HOW TO COMPLETE THIS TASK:
Copy each line that contains the string "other", taking them from the material.
---*---
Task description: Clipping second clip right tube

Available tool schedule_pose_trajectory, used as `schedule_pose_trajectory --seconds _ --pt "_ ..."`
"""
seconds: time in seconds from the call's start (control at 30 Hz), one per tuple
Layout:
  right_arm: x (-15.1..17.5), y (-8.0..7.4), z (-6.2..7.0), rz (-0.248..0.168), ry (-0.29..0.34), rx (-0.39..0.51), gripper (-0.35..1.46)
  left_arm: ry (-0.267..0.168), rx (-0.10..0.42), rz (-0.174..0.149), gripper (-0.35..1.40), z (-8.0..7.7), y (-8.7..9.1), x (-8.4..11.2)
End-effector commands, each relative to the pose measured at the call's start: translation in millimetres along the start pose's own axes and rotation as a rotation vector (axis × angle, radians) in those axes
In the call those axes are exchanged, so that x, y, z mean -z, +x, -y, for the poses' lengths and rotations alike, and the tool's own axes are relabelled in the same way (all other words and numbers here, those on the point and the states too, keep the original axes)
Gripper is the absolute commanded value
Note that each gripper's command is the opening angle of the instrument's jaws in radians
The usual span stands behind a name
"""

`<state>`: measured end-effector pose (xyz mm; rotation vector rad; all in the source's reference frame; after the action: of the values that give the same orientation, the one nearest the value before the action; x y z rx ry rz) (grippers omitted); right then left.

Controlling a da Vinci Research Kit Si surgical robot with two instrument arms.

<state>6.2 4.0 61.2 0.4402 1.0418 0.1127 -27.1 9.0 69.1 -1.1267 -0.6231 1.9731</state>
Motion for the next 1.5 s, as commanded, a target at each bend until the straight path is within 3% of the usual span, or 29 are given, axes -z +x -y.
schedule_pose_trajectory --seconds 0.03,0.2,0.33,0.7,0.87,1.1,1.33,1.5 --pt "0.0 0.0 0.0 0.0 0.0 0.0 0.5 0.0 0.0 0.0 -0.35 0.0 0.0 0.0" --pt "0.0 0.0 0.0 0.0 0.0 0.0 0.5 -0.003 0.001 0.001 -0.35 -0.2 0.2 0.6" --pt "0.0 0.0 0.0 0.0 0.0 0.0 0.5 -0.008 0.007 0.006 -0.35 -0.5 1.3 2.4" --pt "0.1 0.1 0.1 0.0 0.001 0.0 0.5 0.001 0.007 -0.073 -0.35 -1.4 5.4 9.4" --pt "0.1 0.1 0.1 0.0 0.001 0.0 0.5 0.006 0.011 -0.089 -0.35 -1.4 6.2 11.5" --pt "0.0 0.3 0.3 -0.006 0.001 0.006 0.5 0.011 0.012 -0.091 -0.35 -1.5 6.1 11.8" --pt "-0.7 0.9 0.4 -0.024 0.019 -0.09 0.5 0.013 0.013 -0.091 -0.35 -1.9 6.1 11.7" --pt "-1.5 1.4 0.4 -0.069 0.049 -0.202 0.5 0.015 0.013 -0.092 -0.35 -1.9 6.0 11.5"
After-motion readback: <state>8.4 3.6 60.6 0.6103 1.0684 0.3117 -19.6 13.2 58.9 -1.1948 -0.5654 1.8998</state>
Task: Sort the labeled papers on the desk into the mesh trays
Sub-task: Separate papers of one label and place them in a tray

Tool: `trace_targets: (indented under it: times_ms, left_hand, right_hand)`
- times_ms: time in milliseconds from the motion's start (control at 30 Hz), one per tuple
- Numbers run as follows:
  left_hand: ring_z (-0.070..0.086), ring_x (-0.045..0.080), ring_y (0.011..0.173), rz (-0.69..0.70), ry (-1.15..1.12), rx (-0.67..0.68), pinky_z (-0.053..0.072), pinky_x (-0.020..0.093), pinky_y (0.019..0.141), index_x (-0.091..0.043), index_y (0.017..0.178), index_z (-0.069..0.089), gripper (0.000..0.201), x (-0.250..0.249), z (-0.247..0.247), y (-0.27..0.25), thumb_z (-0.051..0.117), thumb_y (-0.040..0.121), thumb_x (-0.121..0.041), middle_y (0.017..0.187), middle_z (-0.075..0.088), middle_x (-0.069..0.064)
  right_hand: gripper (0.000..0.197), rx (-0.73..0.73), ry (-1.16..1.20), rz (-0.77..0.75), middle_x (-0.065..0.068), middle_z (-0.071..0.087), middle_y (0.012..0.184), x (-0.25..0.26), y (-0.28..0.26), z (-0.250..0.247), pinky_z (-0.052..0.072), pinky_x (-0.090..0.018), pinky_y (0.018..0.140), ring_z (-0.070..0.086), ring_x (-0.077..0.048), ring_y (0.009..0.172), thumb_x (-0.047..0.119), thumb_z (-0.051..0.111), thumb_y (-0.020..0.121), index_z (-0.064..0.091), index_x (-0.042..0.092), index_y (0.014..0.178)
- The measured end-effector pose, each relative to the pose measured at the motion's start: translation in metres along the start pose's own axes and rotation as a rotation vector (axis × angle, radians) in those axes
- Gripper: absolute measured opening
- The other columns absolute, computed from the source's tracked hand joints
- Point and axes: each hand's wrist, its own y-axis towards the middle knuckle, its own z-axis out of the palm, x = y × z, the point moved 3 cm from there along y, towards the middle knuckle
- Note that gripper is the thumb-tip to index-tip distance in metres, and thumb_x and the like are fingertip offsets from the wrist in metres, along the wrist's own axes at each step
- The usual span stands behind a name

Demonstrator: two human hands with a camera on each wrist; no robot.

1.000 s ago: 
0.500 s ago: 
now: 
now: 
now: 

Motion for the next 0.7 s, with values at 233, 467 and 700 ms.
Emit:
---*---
RESULT FOR THIS TASK:
In the call those axes are exchanged, so that x, y, z mean -z, +x, -y, for the poses' lengths and rotations alike, and the tool's own axes are relabelled in the same way (all other words and numbers here, those on the point and the states too, keep the original axes)
- The other columns absolute, computed from the source's tracked hand joints

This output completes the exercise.